EXERCISE PROMPT
State how many lines of the records contain the string "pink". Give the number alone.
************
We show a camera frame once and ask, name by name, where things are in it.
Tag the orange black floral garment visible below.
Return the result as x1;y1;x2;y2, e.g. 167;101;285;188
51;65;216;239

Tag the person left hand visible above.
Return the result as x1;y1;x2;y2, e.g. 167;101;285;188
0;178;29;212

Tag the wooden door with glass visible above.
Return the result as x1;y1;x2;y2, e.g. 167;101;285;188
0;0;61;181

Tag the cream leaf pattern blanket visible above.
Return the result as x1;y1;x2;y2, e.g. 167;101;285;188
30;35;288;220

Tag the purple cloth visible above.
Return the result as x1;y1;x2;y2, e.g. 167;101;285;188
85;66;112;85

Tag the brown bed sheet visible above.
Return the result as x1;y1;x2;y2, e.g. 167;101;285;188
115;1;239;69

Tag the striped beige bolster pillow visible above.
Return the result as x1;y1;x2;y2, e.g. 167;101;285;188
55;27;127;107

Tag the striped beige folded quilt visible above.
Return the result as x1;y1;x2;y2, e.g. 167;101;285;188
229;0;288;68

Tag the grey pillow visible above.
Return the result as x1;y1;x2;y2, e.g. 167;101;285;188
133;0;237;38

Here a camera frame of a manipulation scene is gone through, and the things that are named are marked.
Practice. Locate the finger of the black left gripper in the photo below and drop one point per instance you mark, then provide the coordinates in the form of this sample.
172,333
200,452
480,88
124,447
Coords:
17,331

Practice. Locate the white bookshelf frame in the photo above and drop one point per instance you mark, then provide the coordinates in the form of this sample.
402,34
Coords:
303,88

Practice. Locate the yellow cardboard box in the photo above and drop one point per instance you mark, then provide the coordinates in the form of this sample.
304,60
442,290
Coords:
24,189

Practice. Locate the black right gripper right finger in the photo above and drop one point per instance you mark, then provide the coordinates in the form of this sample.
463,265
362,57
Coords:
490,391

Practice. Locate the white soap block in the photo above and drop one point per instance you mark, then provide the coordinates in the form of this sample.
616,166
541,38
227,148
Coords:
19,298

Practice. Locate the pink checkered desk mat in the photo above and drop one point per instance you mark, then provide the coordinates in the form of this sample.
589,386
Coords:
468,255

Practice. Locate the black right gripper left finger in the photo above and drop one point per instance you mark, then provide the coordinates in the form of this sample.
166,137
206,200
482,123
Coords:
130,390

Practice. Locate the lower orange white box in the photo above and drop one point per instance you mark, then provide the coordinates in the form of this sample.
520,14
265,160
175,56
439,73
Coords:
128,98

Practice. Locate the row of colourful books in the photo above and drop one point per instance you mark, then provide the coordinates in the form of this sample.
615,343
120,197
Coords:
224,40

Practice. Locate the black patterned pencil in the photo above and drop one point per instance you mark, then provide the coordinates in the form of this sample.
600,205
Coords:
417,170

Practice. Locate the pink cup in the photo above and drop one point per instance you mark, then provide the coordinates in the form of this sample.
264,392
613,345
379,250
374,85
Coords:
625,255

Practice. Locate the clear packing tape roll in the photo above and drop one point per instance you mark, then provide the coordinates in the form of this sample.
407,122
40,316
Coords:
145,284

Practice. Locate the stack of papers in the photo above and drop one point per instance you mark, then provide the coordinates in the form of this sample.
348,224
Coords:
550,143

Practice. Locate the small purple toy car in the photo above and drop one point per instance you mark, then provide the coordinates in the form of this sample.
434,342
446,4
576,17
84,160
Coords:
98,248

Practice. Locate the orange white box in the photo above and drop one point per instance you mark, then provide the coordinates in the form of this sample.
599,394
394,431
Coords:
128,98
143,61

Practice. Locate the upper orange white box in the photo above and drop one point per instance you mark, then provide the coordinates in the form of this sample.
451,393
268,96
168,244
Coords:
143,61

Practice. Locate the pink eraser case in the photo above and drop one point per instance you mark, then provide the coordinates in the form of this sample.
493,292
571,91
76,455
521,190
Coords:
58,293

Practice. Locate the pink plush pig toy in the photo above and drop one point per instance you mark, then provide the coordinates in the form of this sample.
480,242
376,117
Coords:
************
OUTPUT
4